Really? I don’t know. For a line time people thought blacks were subhuman and didn’t think twice about enslaving them. Were they immoral or just ignorant? Also you could consider the self harm to your psyche from doing these terrible things to be immoral.
As viewers we know more more about what’s going on than the typical guest I think. The only guest that I think knows as much as the viewer, ìf not more, is William. I sense conflict in him. Especially this season. Spoiler territory. He winced and grimaced when the bartender got his arm blown off. When Lawrence’s wife got the nitro treatment, he seemed quite uncomfortable. I am not sure he believes they are sentient though as we are seeing in Dolores and Maeve.
It’s possible to do them and not feel any particular self-harm to one’s psyche, if there is social acceptance and support for what you’re doing. Slaveholders have been coping pretty well, I expect, for thousands of years.
Heck, people have said that about other people, which makes me doubtful we’ll see recognition for computer sentience any time soon.
Violent, even deliberately horrifyingly violent video games are fine as part of a healthy balanced diet, just like Chocolate Frosted Sugar Bombs can be part of a healthy breakfast, if the other parts are a grapefruit and twelve bran muffins.
Fighting your neighbor to the death in a gladiator ring is fine if you both are virtually guaranteed to be resurrected and you both are there voluntarily and it’s not the activity that defines and molds your interactions with the rest of the world.
What’s morally wrong in the particular is causing pain and suffering for your own benefit to any being capable of pain and suffering who’re not consenting.
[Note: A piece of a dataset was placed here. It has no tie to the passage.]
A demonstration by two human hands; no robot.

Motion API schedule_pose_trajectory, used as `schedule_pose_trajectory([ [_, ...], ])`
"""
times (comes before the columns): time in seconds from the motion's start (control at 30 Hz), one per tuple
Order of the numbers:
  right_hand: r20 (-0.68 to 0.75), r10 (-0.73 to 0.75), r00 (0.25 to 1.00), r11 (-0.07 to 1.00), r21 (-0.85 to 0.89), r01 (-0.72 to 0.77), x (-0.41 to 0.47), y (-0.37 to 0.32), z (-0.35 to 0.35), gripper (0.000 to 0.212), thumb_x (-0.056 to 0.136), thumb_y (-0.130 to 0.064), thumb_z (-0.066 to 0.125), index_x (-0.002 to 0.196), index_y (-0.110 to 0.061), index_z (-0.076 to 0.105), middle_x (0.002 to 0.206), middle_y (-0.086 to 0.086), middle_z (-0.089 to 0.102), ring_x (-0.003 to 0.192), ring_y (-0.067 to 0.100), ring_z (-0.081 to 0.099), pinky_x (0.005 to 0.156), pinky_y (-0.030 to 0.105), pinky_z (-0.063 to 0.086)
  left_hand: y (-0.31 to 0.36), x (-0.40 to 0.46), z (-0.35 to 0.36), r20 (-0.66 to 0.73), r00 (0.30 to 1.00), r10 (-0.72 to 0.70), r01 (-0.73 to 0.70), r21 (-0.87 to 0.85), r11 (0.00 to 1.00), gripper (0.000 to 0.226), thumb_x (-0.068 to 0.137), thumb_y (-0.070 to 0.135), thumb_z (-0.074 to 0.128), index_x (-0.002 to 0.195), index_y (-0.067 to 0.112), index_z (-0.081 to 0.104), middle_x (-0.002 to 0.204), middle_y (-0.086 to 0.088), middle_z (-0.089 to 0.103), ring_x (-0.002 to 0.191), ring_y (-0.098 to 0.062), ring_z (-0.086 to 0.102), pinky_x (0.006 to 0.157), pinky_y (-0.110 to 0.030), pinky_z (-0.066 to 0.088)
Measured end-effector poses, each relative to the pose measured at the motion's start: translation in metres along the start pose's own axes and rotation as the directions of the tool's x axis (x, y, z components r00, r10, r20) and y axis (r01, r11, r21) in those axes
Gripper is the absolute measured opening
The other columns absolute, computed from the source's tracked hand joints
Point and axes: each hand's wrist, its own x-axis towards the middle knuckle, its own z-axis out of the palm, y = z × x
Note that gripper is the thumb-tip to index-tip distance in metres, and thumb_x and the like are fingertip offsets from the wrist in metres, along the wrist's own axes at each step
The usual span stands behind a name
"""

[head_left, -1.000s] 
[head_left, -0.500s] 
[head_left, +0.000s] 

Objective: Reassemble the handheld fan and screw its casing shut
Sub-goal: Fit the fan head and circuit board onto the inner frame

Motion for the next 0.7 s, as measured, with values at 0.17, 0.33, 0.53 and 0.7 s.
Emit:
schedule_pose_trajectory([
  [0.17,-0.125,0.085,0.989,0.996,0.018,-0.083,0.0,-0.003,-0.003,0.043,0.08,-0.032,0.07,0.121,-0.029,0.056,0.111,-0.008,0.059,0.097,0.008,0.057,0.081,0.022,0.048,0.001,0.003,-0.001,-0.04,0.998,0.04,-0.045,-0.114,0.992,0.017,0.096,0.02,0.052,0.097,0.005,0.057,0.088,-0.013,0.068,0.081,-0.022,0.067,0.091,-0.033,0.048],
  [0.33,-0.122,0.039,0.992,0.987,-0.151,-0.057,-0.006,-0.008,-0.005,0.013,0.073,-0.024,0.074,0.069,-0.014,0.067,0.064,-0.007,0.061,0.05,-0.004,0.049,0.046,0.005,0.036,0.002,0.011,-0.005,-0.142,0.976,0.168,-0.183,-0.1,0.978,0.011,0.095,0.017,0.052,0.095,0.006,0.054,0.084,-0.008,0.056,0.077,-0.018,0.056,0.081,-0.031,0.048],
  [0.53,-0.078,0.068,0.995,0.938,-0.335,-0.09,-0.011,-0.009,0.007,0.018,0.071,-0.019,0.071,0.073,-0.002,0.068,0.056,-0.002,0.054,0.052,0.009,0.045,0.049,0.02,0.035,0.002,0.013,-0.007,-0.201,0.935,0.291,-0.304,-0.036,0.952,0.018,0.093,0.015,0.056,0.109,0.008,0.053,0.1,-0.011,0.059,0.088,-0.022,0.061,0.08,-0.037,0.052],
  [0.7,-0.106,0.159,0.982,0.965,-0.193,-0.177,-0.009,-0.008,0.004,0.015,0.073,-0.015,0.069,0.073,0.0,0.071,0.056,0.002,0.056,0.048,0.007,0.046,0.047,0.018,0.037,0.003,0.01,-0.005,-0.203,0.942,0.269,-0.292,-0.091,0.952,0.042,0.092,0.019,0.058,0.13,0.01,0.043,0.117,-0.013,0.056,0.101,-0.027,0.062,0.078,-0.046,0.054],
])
And what’s problematic for society in the long run is having a diet so heavy in realistic desensitizing violence that it significantly changes your behavior in everyday life. But that has to do with more than the realism, there’s also the kind of violence, the frequency of it, and your mindset going in.
Yeah, and I think, in WestWorld at least, that line has been crossed. In fact, I think that’s a main point in the show. Even before Maeve and Dolores went “off script”, I think the showrunners were making the case that what was going on there was seriously effed up. And I agree. MIB was always portrayed as a bad guy. William was portrayed as a good guy, until you learn he became MIB. And that happened because he flipped and dehumanized the hosts (he clearly had feelings for Delores before that) and started doing bad shit.